This is a large comprehensive in a depressed industrial area. It is not an easy school to teach in but we have a stable and dedicated staff. With our former head we had an active personnel committee with quite a workload. The staff governors used it to bring up problems which we usually discussed helpfully.
We used to elect panels to help with teacher appointments, consider pay issues, changes in the staffing structure or individual roles, and to elect members to hear the occasional disciplinary case or appeal.

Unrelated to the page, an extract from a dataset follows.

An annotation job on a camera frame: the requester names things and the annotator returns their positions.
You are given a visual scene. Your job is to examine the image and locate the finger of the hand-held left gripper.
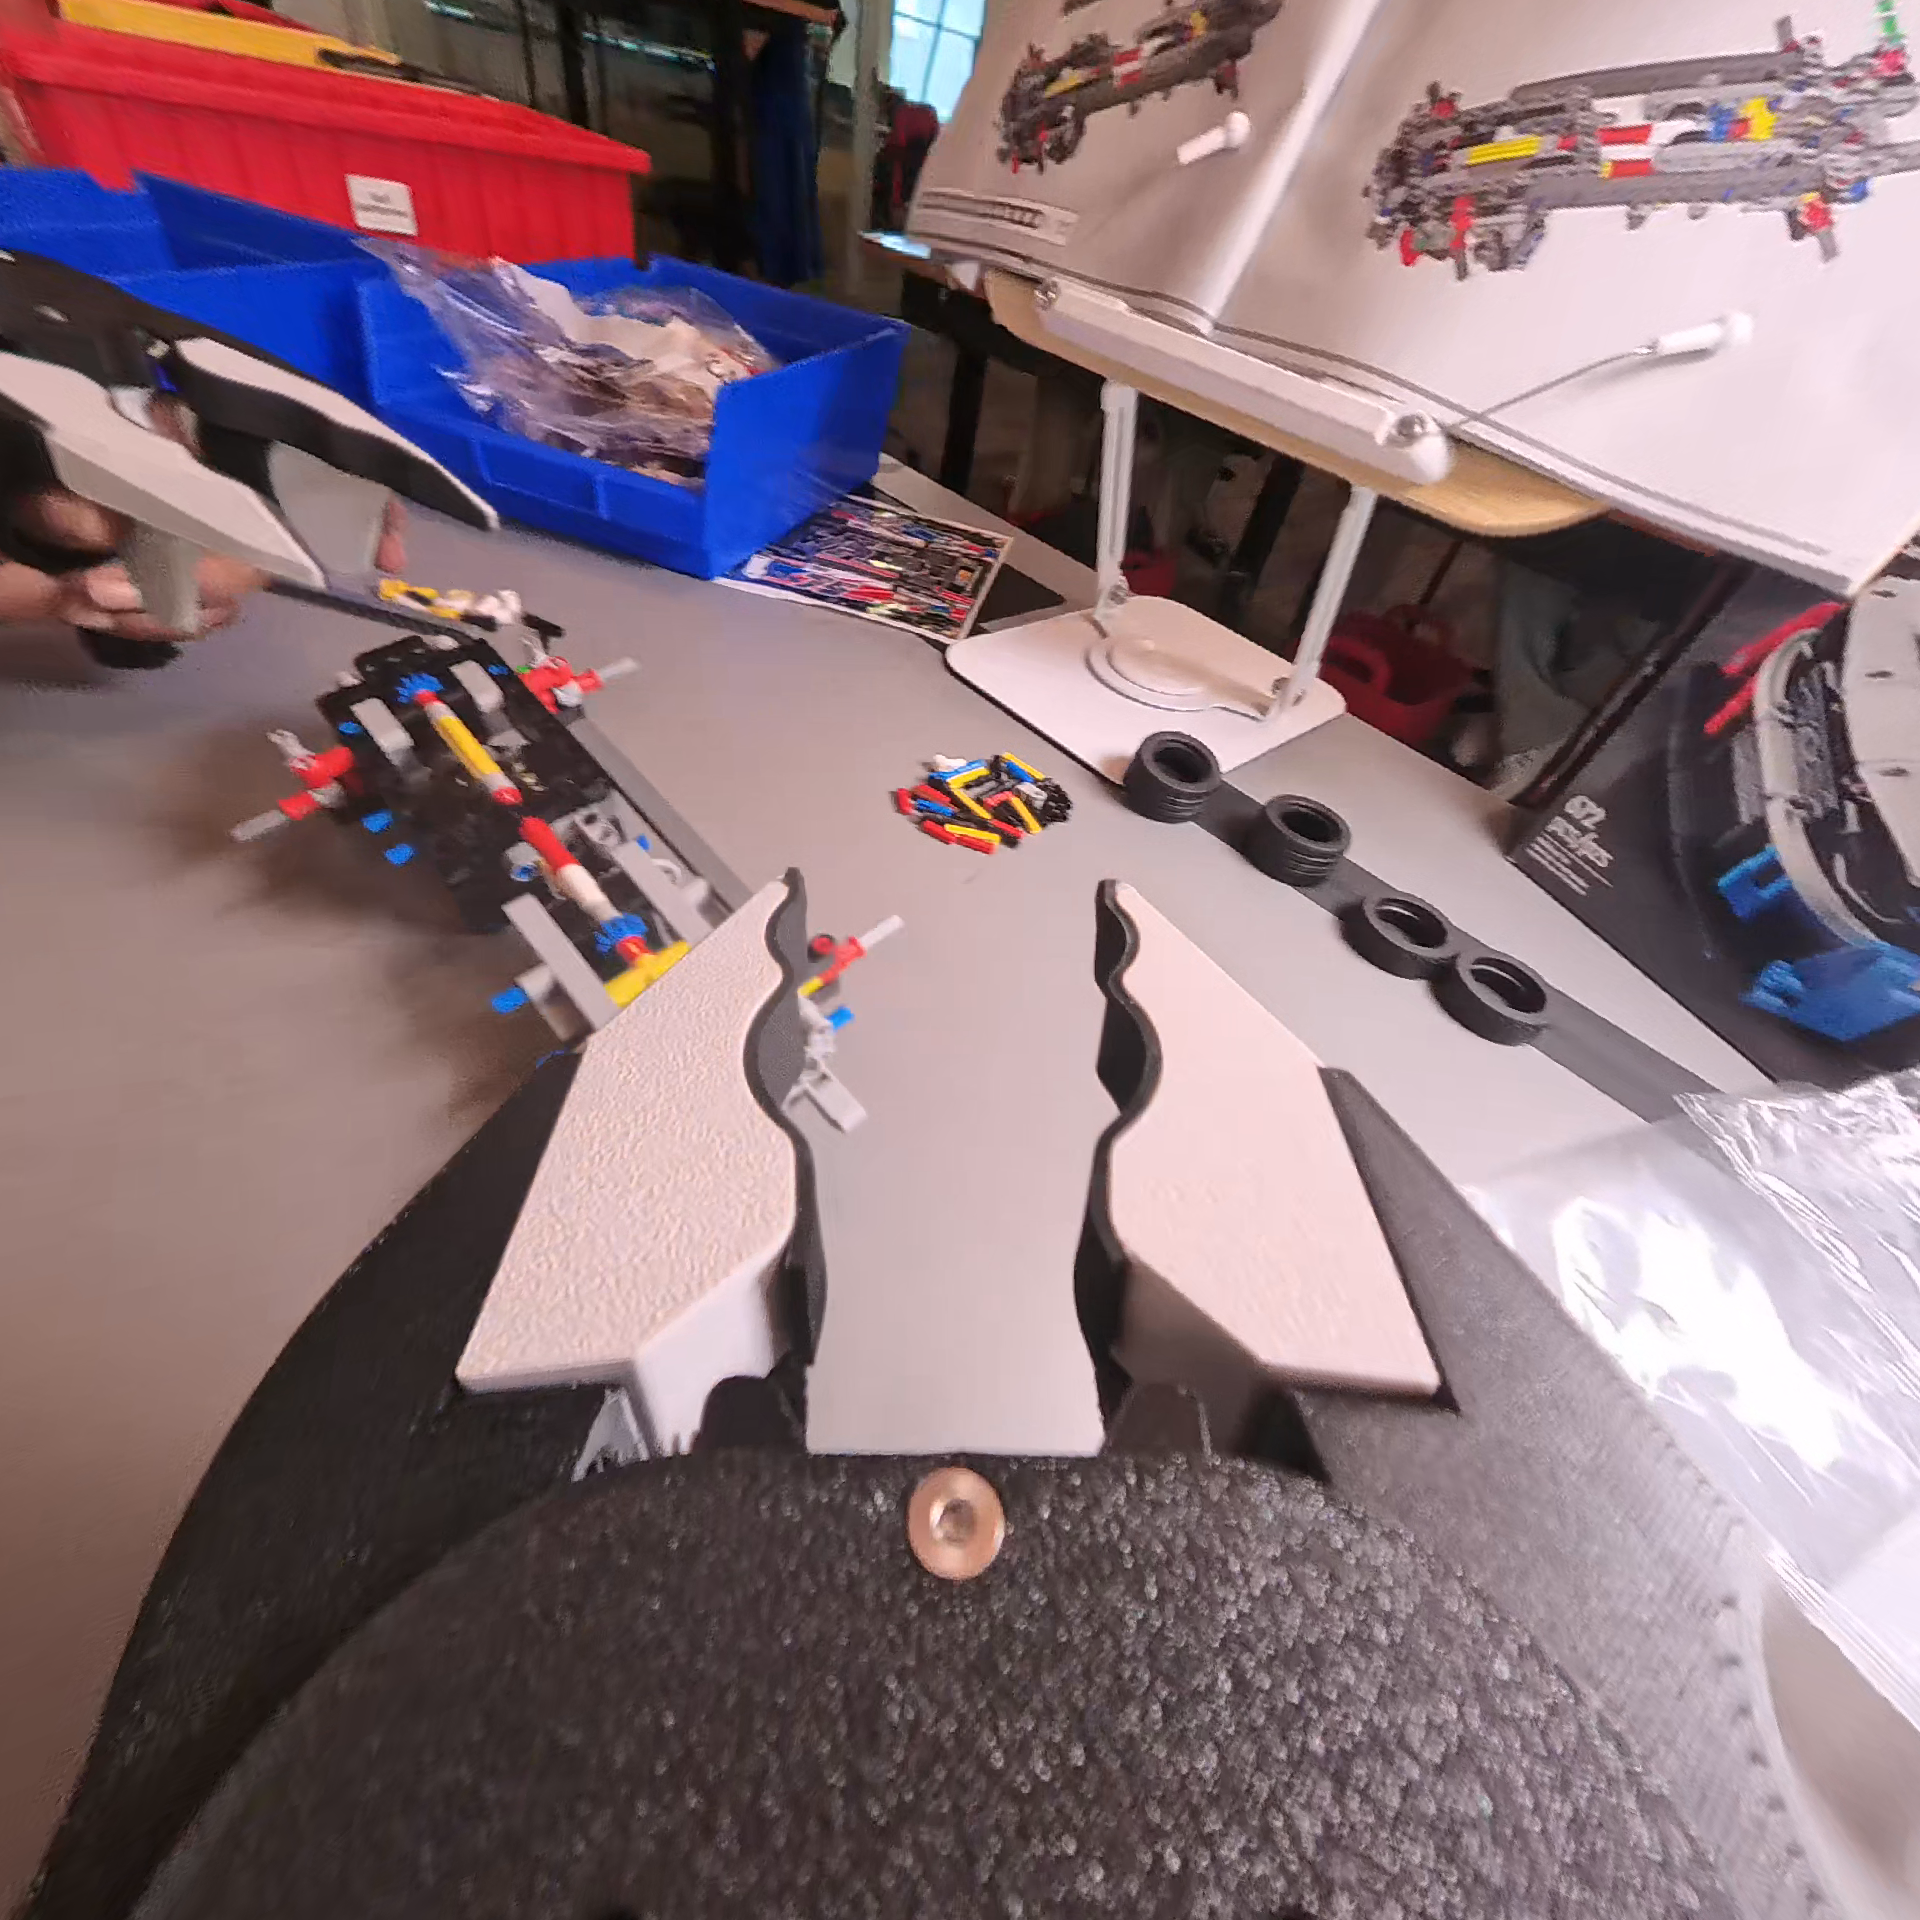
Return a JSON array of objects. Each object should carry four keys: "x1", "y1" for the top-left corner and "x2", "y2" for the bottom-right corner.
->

Our new head is not popular with staff and since he arrived we have had many concerns brought up by teacher governors. Perhaps for this reason he has decided to abolish the committee, but the reasons he gives are that we no longer have responsibility for appointments or teacher disciplinaries, and that we should not encourage teachers to bring complaints to governors as they are usually management matters and it encourages petty grievances.
Can he do this?
If this were a small primary I would say there could be a case for getting rid of any committee whose functions had been reduced to a point where they might be combined with another and thus save a few evenings. We always need to look critically at our structures and use members' time to best effect.

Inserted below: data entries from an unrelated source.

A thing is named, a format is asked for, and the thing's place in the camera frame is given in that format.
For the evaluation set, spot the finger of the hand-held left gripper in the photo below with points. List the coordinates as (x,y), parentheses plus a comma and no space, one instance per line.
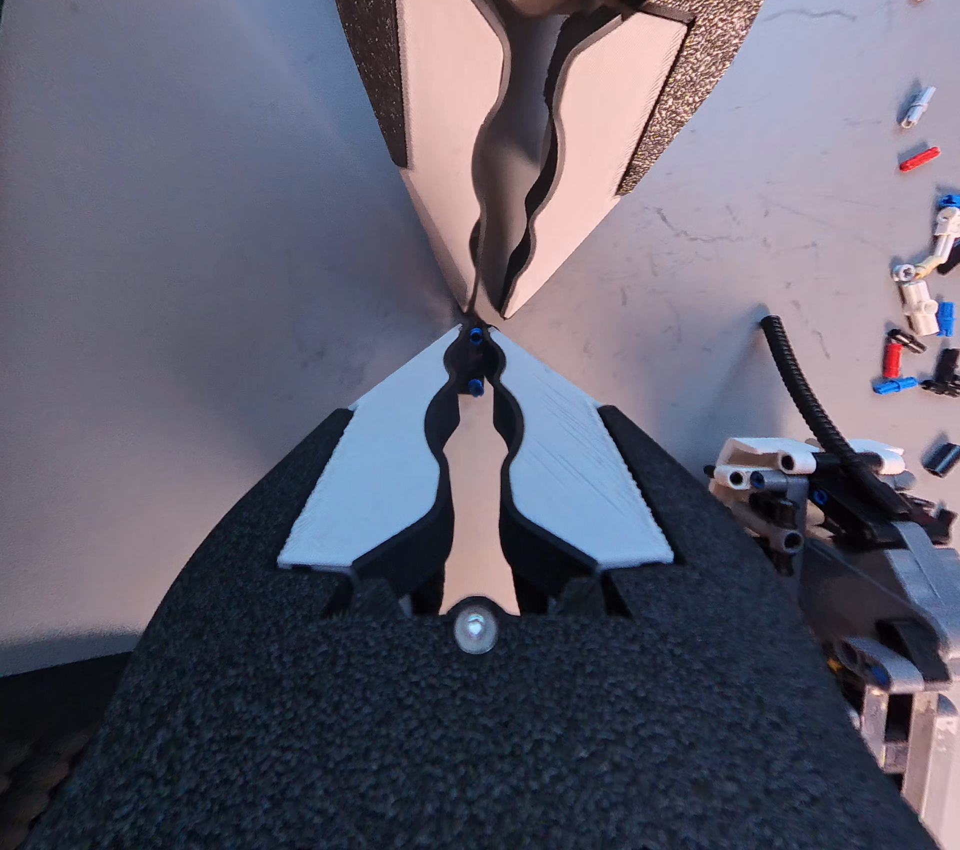
(443,101)
(623,101)

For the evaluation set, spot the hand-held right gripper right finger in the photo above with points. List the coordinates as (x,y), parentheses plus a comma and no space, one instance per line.
(585,483)

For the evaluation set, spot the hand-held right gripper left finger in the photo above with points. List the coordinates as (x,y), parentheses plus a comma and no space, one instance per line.
(375,490)

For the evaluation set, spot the black building beam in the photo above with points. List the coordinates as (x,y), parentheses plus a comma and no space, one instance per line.
(477,359)

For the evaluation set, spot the grey desk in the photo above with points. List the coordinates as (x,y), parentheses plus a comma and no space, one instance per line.
(180,266)

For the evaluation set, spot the toy vehicle chassis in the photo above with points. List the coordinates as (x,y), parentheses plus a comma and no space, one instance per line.
(885,595)

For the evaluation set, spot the pile of small building parts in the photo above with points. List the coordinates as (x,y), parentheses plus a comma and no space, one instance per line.
(911,270)

Some governing bodies of smaller schools combine staffing with finance, premises with finance, staffing with curriculum. But a large secondary school throws up a lot of human resource planning to cope with developing needs, role changes and supply cover problems, while appointments, disciplinary cases and grievances will be on a much bigger scale.
I cannot judge the case for abolishing this committee, but it does look like an attempt to suppress problems and support an authoritarian leader.
Some of the most common staff grumbles may be management issues, but consider the following points.
First, the way staff are deployed and managed in a secondary school is closely related to other governor responsibilities - budget, curriculum, pupil welfare and discipline, strategic planning.
Second, the 2002 regulations make it clear that governors still have a role in appeals against dismissal and grievances generally, and even the provision in the guidance accompanying those regulations for governors to be removed from job interviews is just that, guidance, and many schools involve governors as before, a practice which I think is prudent.
Then there are staff amenities and working conditions, and a steam-letting mechanism for problems here seems a good idea. Staff governors will be frustrated if there is no natural forum.
You can reason with the head and encourage staff governors to offer their views. In the last resort you can ask your LEA to help. And staff can ask for help from their professional associations if they are dissatisfied.